Als Kriminalhauptkommissar Georg König über den Platz der Menschenrechte eilte, erhellte der Vollmond die Klangskulpturen aus schwarz lackiertem Stahl und zeigte ihm den Weg zum Eingang. Eine Gruppe grölender Studenten kam gerade aus der Atlantic Bar direkt neben dem Filmpalast, jeder mit einer halb leeren Bierflasche in der Hand und grenzenlosem Enthusiasmus in den Augen. Ausgestattet mit einer Lust, die Nacht zu erobern und gegen die Müdigkeit so lange wie möglich anzukämpfen. Gleich würden sie in den Nightlinerbus Nummer zwei einsteigen und einen Abstecher in einen der Karlsruher Clubs in der Innenstadt machen. Oder sie würden zum Alten Schlachthof fahren und im Substage, im Tollhaus, der Fettschmelze oder in der Alten Hackerei tanzen gehen. Einen kurzen Augenblick beneidete der Kriminalhauptkommissar die Leichtigkeit, mit der sie die Nacht durchfeiern, das Leben genießen konnten. Ohne sich Gedanken über das Morgen zu machen.

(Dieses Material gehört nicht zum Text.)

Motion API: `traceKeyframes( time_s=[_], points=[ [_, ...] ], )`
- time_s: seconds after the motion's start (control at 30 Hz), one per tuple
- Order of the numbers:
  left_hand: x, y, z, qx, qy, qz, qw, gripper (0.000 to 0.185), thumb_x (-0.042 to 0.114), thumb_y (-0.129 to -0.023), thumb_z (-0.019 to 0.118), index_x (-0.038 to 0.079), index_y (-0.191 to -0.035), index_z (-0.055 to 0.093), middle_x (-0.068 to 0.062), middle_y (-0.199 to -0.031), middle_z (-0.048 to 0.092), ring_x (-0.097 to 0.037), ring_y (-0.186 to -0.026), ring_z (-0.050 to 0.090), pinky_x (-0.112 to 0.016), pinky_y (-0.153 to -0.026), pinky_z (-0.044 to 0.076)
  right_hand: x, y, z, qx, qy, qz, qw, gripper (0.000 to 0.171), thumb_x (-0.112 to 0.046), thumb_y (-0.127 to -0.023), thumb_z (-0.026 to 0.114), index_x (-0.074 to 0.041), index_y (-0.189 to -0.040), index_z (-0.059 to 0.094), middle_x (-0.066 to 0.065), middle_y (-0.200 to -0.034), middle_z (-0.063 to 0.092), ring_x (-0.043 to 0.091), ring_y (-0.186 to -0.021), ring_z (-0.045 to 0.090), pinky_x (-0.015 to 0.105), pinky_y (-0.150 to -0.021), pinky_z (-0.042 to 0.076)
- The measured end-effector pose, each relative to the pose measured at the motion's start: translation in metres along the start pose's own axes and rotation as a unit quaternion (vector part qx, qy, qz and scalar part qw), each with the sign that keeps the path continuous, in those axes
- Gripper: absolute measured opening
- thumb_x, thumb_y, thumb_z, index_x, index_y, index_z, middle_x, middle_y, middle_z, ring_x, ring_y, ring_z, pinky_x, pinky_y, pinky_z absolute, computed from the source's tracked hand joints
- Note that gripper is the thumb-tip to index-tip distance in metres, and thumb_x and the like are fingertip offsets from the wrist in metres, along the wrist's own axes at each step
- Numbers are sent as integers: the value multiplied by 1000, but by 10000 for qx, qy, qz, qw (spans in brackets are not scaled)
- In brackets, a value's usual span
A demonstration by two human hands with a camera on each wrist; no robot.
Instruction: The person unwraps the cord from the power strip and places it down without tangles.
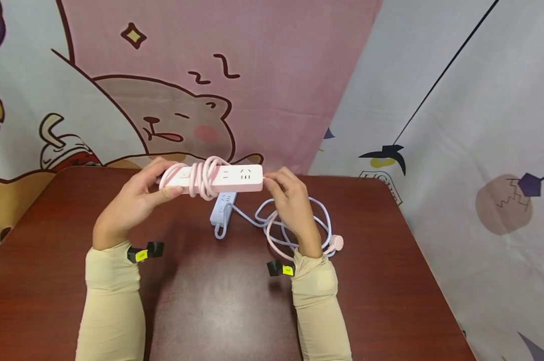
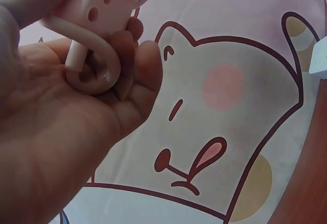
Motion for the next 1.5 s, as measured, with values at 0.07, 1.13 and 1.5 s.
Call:
traceKeyframes(
  time_s=[0.07, 1.13, 1.5],
  points=[
    [0, 0, 1, -59, 61, -21, 10000, 35, 24, -99, 67, 20, -134, 61, 2, -110, 54, -12, -106, 50, -24, -85, 44, 1, 0, -2, 56, -30, -19, 10000, 17, -12, -100, 64, -2, -104, 77, 9, -84, 62, 9, -76, 49, 18, -69, 38],
    [-2, -6, 8, -388, -178, -258, 9988, 39, 26, -100, 66, 13, -135, 60, -5, -108, 54, -18, -102, 53, -33, -87, 45, -20, 4, -26, 339, -746, 607, 9948, 20, -12, -99, 66, 6, -103, 75, -22, -86, 70, 2, -75, 52, 17, -70, 44],
    [-2, -6, 6, -129, -225, -225, 9994, 35, 26, -99, 66, 11, -131, 61, -6, -105, 54, -19, -100, 52, -28, -84, 43, -28, 7, -28, 168, -826, 674, 9942, 16, -8, -98, 67, 6, -101, 75, -23, -80, 68, 0, -72, 53, 16, -65, 44]
  ],
)
Point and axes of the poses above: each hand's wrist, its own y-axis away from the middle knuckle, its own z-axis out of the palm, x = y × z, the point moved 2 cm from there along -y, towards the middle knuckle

Er machte sich Gedanken über das Morgen. Immer schon. Er wusste, dass die nächsten Tage nicht wie normale Arbeitstage ablaufen würden, an denen er von morgens um 7.30 Uhr bis nachmittags um 16.30 Uhr arbeitete. Zumindest so lange, bis dieser Fall geklärt wäre. Was er nicht wusste, war, was ihn gleich erwartete, wenn er das ZKM betrat. Seine Kollegin hatte ihn um kurz vor 1.00 Uhr angerufen. Mit neutraler Stimme, wie ferngesteuert. Viola Weisenhaupt hatte ihn lediglich darüber informiert, dass es einen unbekannten Toten gäbe. Und dass die Rechtsmedizin längst auf dem Weg war. Wegen der eindeutigen Tatsache, dass es sich hier um einen Mord handelte. Selbstverständlich hatte sie die Kollegen von der Kriminaltechnik bereits in der Nacht ins Bild gesetzt und damit die ersten Schritte der Ermittlungsarbeit zum Laufen gebracht. Mehr hatte sie ihm nicht mitgeteilt. Georg hatte einige Zeit gebraucht, um zu realisieren, was Viola gesagt hatte, denn seine Frau Amadea war erst eine Stunde zuvor von einer Ausstellungseröffnung im ZKM gekommen, und sie hatten beide die Nacht noch mit einem Absacker beendet. Er hatte das Handy zurück auf den Nachttisch gelegt und seinen Kopf auf das Kissen. Zumindest kurz wollte er die unterschiedlichen Möglichkeiten abwägen. Doch er hatte keine Wahl. Er konnte nicht warten. Die Kollegen konnten nicht warten. Seine Präsenz am Tatort war zwingend. Als er erkannte, dass es überhaupt keine Alternativen gab, war er hellwach.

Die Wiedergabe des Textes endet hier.